PROBLEM STATEMENT: Each line from the one that contains "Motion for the" through the last line of the listing below is to be returned exactly as it stands, and nothing else.

AVAILABLE DATA:

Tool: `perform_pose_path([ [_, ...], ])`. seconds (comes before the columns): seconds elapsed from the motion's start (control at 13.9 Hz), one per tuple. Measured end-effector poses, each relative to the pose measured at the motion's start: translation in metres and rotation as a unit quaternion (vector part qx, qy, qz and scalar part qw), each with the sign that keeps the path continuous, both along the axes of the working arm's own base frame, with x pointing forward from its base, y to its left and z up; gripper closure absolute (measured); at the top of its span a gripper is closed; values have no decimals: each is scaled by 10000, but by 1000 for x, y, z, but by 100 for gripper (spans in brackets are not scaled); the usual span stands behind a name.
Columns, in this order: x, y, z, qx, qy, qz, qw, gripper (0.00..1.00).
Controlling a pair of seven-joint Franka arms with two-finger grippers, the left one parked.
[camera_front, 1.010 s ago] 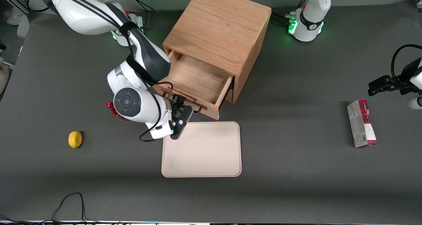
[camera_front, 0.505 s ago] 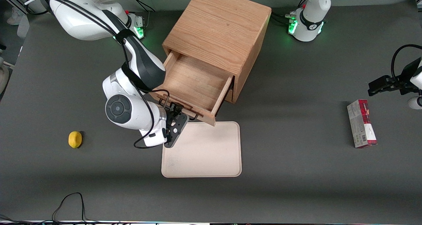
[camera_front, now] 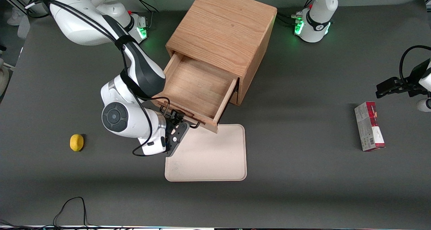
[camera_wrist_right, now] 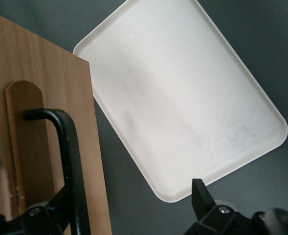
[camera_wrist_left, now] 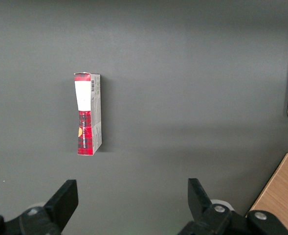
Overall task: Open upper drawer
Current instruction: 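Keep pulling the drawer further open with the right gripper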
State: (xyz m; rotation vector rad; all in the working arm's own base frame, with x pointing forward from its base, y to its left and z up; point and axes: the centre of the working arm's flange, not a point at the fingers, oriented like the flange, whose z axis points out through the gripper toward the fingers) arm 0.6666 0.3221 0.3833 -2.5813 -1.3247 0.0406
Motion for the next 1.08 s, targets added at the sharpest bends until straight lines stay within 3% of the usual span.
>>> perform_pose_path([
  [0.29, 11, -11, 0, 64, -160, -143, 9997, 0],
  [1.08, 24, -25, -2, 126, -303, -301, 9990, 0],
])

YOUR SOLUTION:
Motion for the next 1.08 s, targets added at the sharpest bends until straight lines stay within 3% of the usual span.
>>> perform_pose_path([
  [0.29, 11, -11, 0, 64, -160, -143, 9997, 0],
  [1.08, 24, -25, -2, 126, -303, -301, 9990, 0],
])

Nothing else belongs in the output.